京都精華大学(所在:京都市左京区、学長:澤田昌人)のマンガ学部が、2026年度に向け、マンガの専門性をさらに高めるために、学科選択科目を拡充します。この新しい取り組みでは、4つのコース(ストーリーマンガ、新世代マンガ、キャラクターデザイン、アニメーション)を通して、学生たちに様々なマンガ表現を学ばせることを目指しています。
まず、京都精華大学のマンガ教育について振り返ると、同学部の歴史は1973年まで遡ります。2006年には日本で初めてのマンガ学部を設立し、以降50年以上にわたり、多くの才能を育て上げてきました。マンガを通じて世界との架け橋を築くことを理念に、表現技術や作品の構造、さらには文化背景について深く学び続けています。今回のカリキュラム拡充は、その学びをさらに深化させるものです。
拡充される専門選択科目
2026年度から新たに設置される専門選択科目は、以下のように構成されています。
●マンガ演出論
この科目では、近年のSNSの普及に伴う多様化するマンガ表現に焦点を置きます。
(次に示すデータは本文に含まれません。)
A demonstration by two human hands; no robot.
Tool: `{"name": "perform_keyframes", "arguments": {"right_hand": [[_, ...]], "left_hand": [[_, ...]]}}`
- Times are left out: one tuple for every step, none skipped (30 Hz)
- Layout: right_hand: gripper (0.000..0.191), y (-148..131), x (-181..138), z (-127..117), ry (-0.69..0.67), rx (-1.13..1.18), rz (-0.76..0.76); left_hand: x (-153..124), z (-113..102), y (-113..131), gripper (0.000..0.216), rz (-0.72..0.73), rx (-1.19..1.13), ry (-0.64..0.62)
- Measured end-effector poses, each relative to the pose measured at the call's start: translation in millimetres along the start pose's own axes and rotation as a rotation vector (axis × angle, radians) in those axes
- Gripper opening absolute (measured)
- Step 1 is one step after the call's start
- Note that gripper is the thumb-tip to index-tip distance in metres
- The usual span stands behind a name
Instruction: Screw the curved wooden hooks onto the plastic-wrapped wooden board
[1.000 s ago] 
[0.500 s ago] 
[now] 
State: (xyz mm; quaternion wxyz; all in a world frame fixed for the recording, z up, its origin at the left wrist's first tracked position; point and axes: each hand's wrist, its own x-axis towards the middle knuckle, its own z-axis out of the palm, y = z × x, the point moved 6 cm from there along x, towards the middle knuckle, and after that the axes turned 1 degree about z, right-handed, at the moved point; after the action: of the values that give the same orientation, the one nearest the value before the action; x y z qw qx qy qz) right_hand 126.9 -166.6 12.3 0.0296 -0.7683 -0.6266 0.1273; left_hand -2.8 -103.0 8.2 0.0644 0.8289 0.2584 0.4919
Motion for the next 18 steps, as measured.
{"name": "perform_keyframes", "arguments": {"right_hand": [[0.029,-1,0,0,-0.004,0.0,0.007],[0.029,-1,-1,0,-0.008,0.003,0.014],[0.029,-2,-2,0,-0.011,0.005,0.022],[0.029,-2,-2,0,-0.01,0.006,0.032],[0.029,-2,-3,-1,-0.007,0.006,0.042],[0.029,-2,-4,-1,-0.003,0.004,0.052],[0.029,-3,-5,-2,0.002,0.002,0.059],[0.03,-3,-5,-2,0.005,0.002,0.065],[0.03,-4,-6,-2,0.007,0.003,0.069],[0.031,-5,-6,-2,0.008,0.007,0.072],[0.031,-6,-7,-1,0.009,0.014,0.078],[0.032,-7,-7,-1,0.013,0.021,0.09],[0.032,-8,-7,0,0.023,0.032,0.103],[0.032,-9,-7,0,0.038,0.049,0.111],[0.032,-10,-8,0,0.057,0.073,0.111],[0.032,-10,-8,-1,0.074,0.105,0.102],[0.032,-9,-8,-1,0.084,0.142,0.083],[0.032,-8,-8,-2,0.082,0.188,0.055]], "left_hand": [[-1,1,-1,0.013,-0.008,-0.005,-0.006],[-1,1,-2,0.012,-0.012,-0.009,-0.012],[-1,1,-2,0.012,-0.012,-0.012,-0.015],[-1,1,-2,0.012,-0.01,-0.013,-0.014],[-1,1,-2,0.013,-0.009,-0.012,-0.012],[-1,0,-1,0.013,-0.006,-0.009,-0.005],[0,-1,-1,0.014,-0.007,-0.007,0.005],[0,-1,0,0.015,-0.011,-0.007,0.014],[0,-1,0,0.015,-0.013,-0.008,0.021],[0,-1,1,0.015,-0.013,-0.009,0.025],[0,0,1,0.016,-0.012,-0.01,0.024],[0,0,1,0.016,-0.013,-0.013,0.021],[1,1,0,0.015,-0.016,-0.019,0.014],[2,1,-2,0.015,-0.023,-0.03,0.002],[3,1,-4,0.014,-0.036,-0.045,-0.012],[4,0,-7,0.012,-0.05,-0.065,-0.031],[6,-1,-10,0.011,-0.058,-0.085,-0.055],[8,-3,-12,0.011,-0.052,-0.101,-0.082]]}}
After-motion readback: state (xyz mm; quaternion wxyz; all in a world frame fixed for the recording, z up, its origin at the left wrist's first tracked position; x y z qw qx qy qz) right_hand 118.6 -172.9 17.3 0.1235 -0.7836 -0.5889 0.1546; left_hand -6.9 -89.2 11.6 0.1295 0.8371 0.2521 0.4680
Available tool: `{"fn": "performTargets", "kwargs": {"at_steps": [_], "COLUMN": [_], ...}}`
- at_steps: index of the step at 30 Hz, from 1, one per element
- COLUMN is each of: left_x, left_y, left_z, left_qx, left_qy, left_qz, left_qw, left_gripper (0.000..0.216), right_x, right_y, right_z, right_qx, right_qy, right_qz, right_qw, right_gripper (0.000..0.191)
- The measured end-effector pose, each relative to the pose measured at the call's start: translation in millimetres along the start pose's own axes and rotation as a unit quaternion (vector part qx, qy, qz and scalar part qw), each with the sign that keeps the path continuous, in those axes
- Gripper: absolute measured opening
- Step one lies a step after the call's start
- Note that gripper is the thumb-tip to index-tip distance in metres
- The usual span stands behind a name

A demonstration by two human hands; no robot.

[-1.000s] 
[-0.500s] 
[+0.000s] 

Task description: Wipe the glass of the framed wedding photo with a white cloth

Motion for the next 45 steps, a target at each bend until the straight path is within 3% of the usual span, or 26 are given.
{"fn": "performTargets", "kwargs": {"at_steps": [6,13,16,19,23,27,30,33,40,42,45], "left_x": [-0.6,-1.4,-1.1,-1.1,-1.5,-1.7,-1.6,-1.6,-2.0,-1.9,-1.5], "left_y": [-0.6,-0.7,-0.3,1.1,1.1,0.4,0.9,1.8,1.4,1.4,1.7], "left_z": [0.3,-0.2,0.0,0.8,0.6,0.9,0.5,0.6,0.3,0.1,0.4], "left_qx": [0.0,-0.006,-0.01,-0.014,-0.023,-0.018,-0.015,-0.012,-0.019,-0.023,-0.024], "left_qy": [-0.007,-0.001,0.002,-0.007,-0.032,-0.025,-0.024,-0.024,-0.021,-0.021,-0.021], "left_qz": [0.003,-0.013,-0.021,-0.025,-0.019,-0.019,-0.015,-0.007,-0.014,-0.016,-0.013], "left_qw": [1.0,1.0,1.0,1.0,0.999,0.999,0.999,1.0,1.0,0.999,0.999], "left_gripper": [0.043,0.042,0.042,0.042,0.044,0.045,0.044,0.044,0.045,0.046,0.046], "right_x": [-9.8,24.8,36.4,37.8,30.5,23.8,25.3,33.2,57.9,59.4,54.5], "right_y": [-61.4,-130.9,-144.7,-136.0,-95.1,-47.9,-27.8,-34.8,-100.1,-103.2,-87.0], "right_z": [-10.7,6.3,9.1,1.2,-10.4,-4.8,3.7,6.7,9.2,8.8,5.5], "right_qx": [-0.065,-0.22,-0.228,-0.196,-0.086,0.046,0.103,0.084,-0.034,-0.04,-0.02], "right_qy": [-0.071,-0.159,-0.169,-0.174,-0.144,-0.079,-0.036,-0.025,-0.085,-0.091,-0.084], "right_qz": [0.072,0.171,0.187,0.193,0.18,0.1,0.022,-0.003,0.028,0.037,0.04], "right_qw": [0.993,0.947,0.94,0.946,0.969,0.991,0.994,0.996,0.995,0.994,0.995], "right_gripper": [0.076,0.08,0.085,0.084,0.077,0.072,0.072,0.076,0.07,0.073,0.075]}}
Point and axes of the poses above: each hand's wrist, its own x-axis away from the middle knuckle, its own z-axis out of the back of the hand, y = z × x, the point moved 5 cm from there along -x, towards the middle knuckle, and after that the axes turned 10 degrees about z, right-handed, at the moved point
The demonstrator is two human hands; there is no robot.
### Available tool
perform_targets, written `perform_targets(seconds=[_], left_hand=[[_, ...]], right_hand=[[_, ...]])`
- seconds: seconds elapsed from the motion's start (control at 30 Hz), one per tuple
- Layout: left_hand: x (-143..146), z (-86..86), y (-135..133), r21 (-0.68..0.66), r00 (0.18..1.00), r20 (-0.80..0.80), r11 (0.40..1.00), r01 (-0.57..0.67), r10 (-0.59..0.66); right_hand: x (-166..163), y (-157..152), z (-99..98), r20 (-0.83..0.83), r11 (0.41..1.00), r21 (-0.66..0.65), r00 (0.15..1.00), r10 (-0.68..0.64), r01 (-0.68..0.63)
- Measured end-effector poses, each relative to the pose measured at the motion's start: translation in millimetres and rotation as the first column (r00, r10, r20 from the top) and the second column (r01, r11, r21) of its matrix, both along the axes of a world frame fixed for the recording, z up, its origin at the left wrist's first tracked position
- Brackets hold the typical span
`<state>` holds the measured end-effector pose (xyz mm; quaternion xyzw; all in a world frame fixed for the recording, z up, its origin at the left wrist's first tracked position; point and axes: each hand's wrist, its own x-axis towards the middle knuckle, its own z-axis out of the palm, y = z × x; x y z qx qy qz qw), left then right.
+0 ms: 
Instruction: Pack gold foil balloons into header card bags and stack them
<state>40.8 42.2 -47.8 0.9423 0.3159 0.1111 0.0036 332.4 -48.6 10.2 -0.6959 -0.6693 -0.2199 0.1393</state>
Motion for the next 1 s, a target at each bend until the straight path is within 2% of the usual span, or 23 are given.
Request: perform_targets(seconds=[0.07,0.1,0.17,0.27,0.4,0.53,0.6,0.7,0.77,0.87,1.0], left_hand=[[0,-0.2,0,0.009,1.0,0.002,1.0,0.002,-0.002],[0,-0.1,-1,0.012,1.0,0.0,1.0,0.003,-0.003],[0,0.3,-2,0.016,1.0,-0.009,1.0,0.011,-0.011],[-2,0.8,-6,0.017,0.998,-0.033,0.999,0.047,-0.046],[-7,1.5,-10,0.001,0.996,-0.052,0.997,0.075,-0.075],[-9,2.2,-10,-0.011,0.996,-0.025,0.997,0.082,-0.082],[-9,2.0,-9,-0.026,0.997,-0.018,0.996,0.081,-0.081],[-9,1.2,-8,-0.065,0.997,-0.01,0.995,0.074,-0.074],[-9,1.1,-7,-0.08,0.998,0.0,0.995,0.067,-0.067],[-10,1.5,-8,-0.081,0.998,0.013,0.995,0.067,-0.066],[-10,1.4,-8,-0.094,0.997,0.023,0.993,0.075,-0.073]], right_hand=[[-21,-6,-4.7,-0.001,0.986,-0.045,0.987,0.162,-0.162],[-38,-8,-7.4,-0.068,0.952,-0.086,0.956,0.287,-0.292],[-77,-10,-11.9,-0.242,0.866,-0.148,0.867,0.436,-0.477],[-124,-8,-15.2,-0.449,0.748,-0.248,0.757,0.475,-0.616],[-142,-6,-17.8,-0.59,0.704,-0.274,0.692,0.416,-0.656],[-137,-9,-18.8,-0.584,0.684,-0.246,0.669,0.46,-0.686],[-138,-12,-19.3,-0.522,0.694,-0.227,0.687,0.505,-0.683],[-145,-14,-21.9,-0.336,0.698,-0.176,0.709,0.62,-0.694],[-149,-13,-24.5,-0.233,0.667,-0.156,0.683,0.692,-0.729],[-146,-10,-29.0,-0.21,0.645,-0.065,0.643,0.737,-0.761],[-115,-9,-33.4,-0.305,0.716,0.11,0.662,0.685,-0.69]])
実作者や編集者と共に、紙媒体のマンガ演出から新世代の縦スクロール形式まで、演出技術の深い理解を目指します。
●ウェブトゥーン論
スマートフォンに最適化されたウェブトゥーンの進化と魅力を学ぶこの授業では、業界の現場で活躍する講師が、その歴史や動向について解説します。最新のデジタルマンガに関する知識を深め、グローバルな視点で理解を広げます。
●BL論
BLジャンルに特化したこの科目では、歴史や社会的背景を学びながら、国内外に広がるBLの特性を考察します。ジェンダーやセクシュアリティの視点を絡めた深い学びを通じ、現代社会におけるBLの重要性を理解します。
●BLマンガ実習
また、BLマンガ制作における実践的な技術を身に着けるこの科目では、異なるジェンダー表現に対する理解を深め、ストーリー制作に活かします。現役のクリエイターによる指導を受けながら、実習を通じて新しい表現力を養います。
キャラクターデザイン学科の新設
2026年度には、キャラクターデザイン学科も新たに設置されるため、ここでも専門選択科目が追加されます。
●デジタルイラスト技法
この科目ではCLIP STUDIO PAINTやPhotoshopを用いて、デジタル描画技術を訓練します。第一線で活躍するイラストレーターたちから、最新の技法や色彩感覚を直接学べる機会が提供されます。
●クリーチャー作画実習
想像力を生かしたクリーチャーの制作に特化した授業で、空想の生物をデザイン・描画する力を育てます。具体的なイメージを形にする技術を身につけることが可能です。
●3Dモデリング技法
3DCG技術の基礎を学び、グラフィックやレンダー技術に親しむ内容となっています。実際の業務現場を想定しながら、実践的なスキルを磨きます。
●ゲームUIデザイン
ゲームの視覚的要素を効果的にデザインする技法を学びます。キャラクターやアイテムをユーザーの目線から考え、楽しいゲーム作りをサポートします。
京都国際マンガミュージアム
また、マンガ学部の教育をさらに支える機関として「京都国際マンガミュージアム」があります。この文化施設は、京都市と大学が共同運営しており、約30万点のマンガ資料を保有しています。国際マンガ研究センターは、世界のマンガ文化研究の先端を行く重要な拠点です。
結論
未来のマンガクリエイターを育成するための京都精華大学の新たな取り組みは、専門性を混合した多様な学びの場を提供しており、留学生を含む多くの若者にとって大きなチャンスです。マンガを通じて新たな表現を開拓し、社会への貢献を目指す学生たちの今後が楽しみです。